しかしそれでも、突発的に起こるアクシデント、それに対する強いストレスは回避できるものではありませんので、迷走神経反射が起きたときどうすればいいのか、知識で備えておく必要はあるかもしれません。


●迷走神経反射が起きたらどうしたらいい?

迷走神経反射自体は、横になって休むことなどで治るので、特に健康上大きな問題になることはありませんが、転倒により怪我をしてしまわないよう注意が必要です。 慌てず、落ち着いて、机や壁などに手を付いて、一呼吸しましょう。それから横になると良いです。


●間違いやすい別の病気

長時間の同じ姿勢で引き起こされるこれらの症状は、迷走神経反射と思っていたら別の病気だった、ということもあります。

誤認識しやすい病気として、

体の平衡感覚(バランスを保とうとする感覚)を司る内耳にリンパ液が過剰にたまることが原因で発症しする『メニエール病』や、耳石が剥がれることで引き起こされる『良性発作性頭位めまい症』などがあります。

一過性でない立ちくらみやめまい、吐き気がする場合は耳鼻科を受診しましょう。


●まとめ

昔はよく、『ちびまる子ちゃんの藤木くん』みたいな虚弱な子が、全校集会で倒れちゃう、というイメージが強かったと思います。

ちびまる子ちゃんの影響もあるかと思いますが、『貧血は虚弱な子がなるもの』という認識でいる方が今でも多いです。

勿論、それも間違いではありせんが、それだけではないことがわかったかと思います。


ゆとり教育の頃から全校集会では座らせるようになりましたが、それでも気分が悪くなる、ふらつく、という子は変わらずおります。

こうした点からもわかるかと思いますが、『身体が弱いから』、ということだけではなく、『ストレスに弱い子』も起きやすいということがみえてきますね。

よく倒れてしまう子の中には、じっとしていられない発達障害の『ADHD』であったり、周りと合わせることが苦手な『自閉症』であったりすることもしばしば確認されています。

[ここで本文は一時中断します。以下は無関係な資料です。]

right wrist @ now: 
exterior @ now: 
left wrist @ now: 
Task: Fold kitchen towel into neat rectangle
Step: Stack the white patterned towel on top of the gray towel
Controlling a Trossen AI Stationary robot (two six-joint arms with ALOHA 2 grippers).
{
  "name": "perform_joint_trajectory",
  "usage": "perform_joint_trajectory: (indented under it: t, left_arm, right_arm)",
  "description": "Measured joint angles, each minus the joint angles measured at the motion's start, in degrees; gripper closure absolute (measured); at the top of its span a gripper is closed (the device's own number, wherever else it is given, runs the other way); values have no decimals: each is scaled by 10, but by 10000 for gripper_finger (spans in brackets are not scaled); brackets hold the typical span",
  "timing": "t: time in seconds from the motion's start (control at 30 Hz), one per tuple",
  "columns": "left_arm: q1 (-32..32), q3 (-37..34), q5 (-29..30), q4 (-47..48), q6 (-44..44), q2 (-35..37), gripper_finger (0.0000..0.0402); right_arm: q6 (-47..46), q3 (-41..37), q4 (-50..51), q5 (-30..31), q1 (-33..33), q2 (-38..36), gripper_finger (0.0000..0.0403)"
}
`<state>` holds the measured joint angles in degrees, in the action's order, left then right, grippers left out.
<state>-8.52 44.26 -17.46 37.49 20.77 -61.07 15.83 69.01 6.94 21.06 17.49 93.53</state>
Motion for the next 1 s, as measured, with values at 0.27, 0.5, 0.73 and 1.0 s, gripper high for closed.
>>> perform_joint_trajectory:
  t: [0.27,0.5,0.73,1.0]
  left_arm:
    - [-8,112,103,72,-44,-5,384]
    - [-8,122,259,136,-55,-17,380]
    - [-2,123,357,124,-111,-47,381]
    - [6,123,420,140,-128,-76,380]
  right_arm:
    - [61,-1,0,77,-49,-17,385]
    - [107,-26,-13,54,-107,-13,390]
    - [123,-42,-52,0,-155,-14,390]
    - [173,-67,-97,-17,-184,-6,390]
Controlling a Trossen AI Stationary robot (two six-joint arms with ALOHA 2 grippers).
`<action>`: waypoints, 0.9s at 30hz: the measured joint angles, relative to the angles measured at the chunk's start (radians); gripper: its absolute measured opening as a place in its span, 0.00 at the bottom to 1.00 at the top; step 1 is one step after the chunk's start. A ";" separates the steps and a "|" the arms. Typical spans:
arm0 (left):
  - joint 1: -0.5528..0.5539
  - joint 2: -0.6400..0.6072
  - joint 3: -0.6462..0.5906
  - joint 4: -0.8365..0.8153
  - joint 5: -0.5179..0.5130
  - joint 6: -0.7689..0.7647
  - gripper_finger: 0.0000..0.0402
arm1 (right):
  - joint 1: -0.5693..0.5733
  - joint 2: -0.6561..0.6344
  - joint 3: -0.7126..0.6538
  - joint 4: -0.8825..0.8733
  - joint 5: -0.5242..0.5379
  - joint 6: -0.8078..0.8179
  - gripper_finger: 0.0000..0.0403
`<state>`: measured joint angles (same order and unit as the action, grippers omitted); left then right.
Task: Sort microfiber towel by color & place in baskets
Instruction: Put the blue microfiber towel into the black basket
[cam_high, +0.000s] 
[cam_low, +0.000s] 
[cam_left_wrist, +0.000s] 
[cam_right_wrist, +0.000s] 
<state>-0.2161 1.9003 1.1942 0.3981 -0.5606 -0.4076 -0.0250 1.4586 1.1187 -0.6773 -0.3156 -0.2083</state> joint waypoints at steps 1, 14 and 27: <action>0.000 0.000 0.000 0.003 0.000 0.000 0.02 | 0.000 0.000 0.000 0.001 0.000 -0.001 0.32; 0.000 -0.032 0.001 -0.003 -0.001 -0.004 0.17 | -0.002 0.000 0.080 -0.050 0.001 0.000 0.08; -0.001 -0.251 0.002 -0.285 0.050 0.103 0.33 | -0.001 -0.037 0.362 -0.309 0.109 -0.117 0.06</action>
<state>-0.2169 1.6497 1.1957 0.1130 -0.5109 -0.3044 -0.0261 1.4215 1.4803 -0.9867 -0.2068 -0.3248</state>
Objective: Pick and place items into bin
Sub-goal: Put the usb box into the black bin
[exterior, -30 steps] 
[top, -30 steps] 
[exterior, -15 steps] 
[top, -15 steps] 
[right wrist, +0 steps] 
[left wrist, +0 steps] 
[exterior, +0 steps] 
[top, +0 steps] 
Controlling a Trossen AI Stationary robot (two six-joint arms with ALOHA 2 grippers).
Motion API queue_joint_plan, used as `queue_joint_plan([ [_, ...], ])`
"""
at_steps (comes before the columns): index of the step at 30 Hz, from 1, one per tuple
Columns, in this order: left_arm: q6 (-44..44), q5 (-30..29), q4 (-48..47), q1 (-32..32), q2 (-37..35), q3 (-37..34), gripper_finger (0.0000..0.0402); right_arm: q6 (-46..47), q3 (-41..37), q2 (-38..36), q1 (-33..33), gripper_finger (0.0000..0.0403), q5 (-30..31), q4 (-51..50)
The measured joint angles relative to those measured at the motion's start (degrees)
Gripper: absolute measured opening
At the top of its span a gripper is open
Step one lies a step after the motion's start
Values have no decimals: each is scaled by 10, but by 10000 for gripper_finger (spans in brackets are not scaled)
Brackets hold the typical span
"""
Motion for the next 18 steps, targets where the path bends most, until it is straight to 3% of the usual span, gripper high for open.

IBDの方は潜在的に神経質な方が多く、ストレスに弱い傾向があります。これはストレスによって病態が悪化してしまうことからもわかりますね。また、最初にお話した通り、低血圧や脱水の傾向も顕著ですので、迷走神経反射が起こりやすいのです。


迷走神経反射は完璧に避けることは不可能です。どれだけ用心していてと、起きるときは起きてしまいます。

そうしたときは、慌てず、落ち着いて、休むこと。そして不必要に気にしすぎてストレスを溜めないことです。

勿論、あまりに頻発するようでしたら医師と要相談ですが、「誰もが起きるものなんだ」、「私たちは起きやすいのは仕方ない」、と受け入れることも心の安静に大切です。


上手にコントロールできるような自分なりのルーチンを身に付けていきましょう。